:: PROBLEM TO WORK ON ::
Produce an exact copy of the lines from the line that contains "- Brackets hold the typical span" to the end of the listing below.
--- START ---
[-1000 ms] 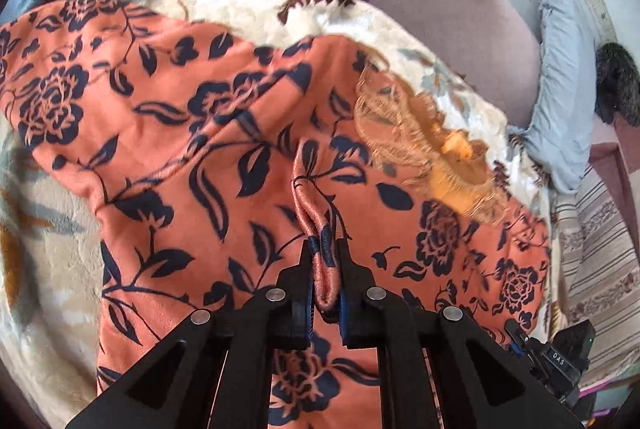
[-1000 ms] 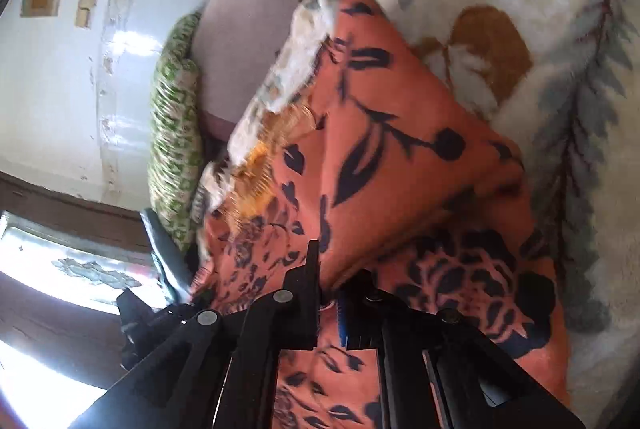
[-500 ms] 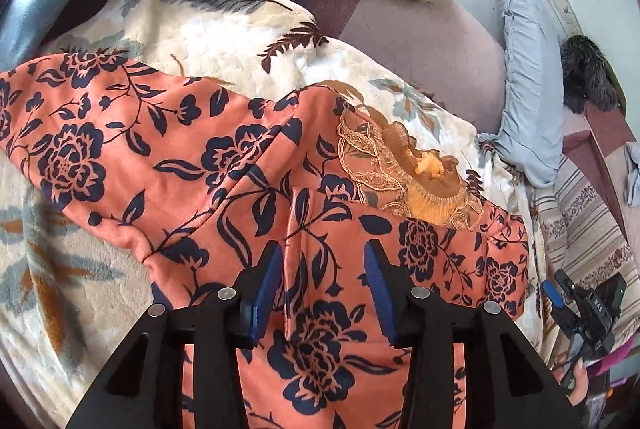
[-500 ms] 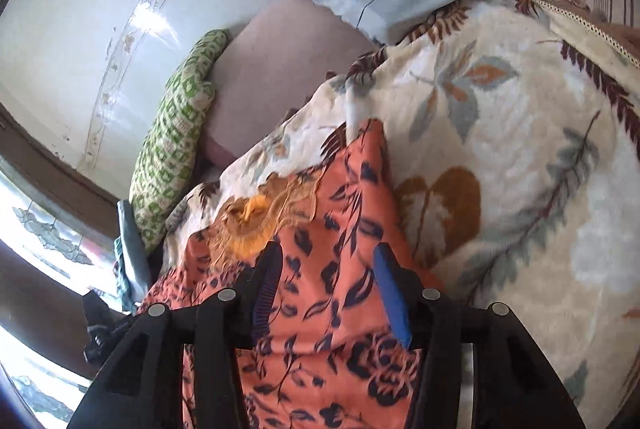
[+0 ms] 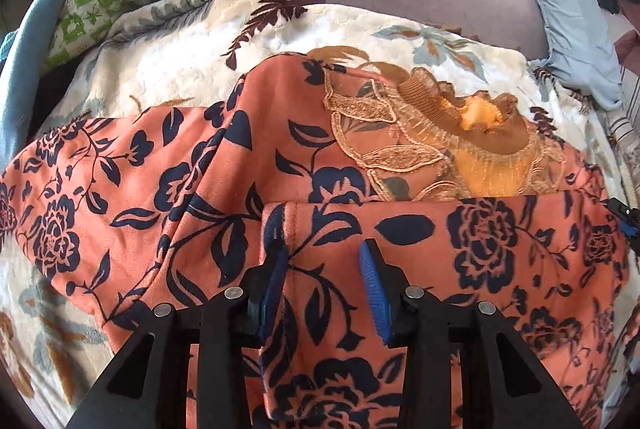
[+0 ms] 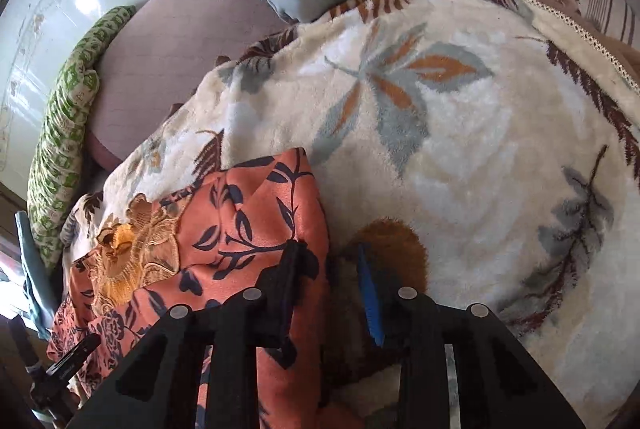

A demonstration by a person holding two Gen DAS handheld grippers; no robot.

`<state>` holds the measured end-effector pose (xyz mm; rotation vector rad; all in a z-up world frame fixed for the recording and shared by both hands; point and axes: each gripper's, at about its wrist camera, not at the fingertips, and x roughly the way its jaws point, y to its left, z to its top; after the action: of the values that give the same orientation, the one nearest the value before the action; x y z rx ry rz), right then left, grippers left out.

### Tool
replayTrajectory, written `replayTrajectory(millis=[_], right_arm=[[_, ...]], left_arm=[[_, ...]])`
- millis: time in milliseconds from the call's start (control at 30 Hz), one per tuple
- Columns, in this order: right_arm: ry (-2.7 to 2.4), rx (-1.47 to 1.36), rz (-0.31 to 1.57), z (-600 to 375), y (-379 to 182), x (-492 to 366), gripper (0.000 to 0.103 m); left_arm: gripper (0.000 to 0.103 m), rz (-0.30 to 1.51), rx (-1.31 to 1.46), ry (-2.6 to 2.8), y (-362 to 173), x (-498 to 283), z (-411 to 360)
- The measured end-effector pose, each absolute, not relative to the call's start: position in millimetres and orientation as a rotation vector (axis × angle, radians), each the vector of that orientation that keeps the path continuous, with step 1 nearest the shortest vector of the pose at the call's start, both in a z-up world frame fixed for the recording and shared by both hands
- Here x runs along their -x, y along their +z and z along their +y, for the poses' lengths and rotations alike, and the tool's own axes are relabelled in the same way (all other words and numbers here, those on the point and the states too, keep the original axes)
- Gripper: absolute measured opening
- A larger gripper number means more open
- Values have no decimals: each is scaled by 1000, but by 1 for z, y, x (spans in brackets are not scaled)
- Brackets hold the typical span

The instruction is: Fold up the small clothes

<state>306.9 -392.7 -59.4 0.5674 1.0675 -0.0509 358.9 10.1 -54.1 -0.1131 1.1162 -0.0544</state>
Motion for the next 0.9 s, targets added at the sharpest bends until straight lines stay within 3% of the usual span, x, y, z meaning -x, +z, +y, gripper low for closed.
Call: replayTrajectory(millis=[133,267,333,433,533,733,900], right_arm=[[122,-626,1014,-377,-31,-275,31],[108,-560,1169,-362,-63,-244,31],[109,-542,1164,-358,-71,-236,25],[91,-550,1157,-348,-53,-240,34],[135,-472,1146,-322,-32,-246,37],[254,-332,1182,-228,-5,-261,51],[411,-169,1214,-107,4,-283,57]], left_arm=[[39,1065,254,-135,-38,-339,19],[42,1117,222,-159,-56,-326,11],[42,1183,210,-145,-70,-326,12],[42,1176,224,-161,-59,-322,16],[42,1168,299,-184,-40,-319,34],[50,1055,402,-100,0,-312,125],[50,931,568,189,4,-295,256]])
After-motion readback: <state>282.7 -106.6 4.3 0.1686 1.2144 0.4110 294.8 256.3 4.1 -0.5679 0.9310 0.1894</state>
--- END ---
:: SOLUTION TO THIS PROBLEM ::
- Brackets hold the typical span

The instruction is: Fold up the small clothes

<state>306.9 -392.7 -59.4 0.5674 1.0675 -0.0509 358.9 10.1 -54.1 -0.1131 1.1162 -0.0544</state>
Motion for the next 0.9 s, targets added at the sharpest bends until straight lines stay within 3% of the usual span, x, y, z meaning -x, +z, +y, gripper low for closed.
Call: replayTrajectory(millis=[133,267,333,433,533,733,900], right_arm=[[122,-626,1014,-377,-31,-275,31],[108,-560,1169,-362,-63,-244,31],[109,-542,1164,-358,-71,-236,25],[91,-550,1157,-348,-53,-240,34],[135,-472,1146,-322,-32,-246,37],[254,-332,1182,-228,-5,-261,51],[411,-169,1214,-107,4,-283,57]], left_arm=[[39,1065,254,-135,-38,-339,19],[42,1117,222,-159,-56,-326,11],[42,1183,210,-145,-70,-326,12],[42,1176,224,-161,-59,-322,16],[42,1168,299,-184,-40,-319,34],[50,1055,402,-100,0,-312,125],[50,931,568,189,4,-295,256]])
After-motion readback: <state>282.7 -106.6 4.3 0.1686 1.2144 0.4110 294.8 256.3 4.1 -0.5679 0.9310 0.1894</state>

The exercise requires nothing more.